About this exercise
Only the lines below from the one that holds "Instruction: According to" through the one that holds "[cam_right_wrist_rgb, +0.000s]" should appear in the answer, copied exactly, end lines included and pictures omitted.

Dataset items
^^^^^^^^
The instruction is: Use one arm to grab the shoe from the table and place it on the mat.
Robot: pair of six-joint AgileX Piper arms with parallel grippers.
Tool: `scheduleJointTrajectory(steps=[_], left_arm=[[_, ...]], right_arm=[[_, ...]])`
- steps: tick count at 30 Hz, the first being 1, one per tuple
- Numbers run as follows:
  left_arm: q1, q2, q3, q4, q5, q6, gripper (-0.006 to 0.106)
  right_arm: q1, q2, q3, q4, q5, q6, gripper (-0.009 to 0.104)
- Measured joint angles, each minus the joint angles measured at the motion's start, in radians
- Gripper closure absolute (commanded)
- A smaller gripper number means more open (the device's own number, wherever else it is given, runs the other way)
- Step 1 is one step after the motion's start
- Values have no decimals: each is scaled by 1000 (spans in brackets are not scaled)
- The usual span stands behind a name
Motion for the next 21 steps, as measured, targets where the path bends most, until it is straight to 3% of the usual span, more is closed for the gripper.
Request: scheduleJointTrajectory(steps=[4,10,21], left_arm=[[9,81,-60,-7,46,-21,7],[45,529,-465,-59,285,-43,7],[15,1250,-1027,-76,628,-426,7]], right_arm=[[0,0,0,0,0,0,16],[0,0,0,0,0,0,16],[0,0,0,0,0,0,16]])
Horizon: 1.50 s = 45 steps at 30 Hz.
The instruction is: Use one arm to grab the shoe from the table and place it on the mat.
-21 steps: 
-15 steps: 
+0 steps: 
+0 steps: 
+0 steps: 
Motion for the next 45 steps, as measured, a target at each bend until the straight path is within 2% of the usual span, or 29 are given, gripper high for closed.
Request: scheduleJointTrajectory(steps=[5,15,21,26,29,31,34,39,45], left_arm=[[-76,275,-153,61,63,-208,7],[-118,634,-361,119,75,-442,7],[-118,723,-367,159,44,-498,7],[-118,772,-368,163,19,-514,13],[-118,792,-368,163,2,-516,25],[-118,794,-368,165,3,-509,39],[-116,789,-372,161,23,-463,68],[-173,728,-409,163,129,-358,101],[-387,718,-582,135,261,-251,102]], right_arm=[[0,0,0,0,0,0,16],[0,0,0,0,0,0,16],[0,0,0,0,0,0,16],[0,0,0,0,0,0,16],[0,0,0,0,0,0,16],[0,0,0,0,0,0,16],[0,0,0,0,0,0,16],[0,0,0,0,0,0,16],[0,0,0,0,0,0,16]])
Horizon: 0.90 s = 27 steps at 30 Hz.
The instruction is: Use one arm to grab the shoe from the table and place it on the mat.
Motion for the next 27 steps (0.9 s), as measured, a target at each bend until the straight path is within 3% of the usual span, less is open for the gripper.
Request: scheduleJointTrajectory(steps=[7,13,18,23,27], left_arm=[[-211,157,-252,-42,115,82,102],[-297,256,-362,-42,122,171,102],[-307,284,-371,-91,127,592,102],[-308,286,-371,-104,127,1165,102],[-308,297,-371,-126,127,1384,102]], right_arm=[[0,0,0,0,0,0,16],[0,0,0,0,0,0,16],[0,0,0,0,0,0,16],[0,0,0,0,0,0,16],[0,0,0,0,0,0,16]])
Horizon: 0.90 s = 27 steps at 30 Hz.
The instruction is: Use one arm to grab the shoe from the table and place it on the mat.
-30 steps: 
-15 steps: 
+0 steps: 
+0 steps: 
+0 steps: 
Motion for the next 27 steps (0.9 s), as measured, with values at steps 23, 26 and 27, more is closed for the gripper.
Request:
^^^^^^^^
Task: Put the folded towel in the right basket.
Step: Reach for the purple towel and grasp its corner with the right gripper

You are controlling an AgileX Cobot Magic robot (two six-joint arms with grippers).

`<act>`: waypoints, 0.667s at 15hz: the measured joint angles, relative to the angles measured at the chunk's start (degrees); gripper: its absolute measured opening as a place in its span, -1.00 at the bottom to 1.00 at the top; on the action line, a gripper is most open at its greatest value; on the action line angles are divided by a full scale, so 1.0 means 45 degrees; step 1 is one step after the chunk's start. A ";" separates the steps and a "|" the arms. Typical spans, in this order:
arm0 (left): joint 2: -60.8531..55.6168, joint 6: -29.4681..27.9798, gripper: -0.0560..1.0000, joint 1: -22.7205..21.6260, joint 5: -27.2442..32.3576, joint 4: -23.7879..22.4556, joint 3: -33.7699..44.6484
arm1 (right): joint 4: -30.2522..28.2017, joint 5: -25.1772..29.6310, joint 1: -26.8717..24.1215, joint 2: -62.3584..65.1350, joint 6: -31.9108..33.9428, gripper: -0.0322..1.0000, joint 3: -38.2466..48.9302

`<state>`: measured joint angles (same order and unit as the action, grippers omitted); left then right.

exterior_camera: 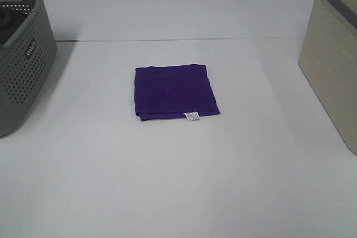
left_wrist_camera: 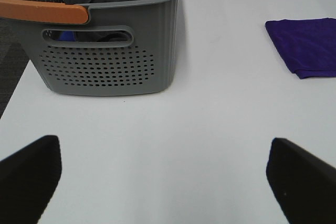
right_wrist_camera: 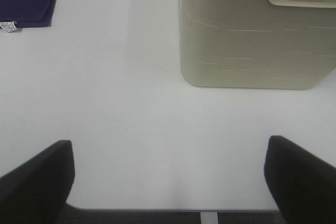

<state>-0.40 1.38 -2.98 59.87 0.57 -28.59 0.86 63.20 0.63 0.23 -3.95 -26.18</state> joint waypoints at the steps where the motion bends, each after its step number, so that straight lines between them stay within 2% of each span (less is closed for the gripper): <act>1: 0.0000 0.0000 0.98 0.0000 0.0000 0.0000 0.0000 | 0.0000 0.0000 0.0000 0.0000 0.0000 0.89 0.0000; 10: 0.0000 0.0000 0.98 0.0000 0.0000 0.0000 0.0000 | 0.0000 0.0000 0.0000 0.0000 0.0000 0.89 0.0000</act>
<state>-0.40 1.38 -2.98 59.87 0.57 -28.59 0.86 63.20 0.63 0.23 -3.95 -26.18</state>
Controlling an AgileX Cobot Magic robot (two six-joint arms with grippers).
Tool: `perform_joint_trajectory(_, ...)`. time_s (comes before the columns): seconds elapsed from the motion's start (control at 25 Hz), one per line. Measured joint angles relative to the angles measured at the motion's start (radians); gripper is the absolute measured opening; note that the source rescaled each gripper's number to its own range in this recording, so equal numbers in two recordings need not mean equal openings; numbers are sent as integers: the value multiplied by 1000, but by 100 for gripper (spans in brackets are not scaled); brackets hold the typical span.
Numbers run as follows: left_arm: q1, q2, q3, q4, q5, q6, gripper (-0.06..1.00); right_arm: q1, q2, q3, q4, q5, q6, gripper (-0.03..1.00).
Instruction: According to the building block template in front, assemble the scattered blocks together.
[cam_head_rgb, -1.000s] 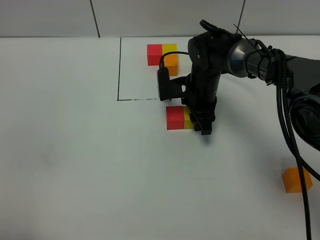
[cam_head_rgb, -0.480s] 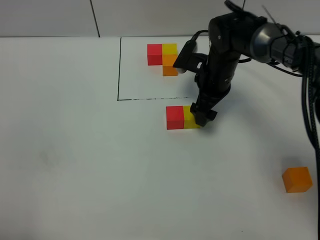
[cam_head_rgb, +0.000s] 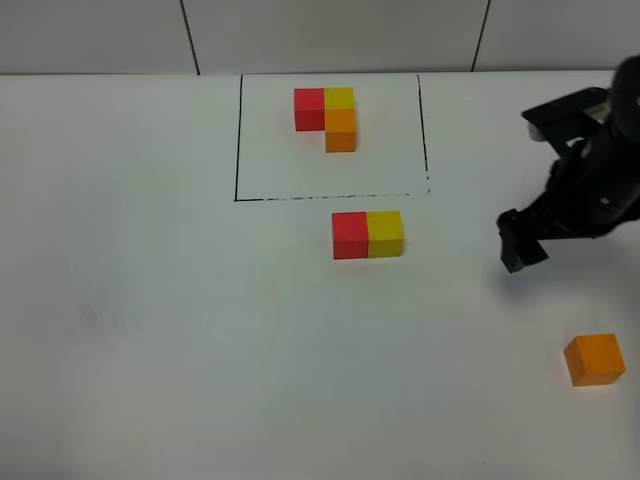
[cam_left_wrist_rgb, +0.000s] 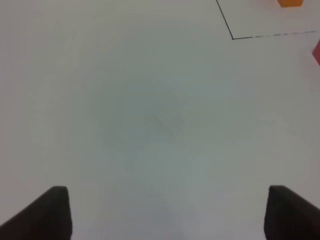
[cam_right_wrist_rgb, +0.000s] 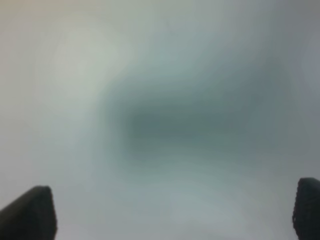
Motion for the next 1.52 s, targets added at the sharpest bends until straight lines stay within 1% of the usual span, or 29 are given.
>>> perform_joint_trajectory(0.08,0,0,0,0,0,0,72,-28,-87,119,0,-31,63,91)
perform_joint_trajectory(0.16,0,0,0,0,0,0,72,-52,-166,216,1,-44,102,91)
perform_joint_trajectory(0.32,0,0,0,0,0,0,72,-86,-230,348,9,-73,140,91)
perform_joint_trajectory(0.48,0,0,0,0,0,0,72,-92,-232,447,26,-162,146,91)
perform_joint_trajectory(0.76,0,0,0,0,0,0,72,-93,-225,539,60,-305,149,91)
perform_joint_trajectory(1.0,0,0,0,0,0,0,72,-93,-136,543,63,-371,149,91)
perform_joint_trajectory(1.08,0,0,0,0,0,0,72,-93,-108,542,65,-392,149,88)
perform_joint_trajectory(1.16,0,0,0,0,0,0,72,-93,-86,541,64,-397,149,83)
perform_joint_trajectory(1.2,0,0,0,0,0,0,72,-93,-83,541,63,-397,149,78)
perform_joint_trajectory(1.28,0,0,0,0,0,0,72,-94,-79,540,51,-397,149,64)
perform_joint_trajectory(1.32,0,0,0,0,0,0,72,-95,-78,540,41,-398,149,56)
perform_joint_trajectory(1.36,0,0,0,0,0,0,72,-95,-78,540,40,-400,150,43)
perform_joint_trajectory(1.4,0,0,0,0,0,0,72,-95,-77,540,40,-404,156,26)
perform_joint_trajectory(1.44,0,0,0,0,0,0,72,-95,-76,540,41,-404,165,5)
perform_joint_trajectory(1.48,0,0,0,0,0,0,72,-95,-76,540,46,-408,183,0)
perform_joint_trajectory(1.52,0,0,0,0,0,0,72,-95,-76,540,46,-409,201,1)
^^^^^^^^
Task solution
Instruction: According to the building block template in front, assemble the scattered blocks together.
[cam_head_rgb, -1.000s] 
[cam_head_rgb, -0.480s] 
[cam_head_rgb, +0.000s] 
[cam_left_wrist_rgb, +0.000s] 
[cam_right_wrist_rgb, +0.000s] 

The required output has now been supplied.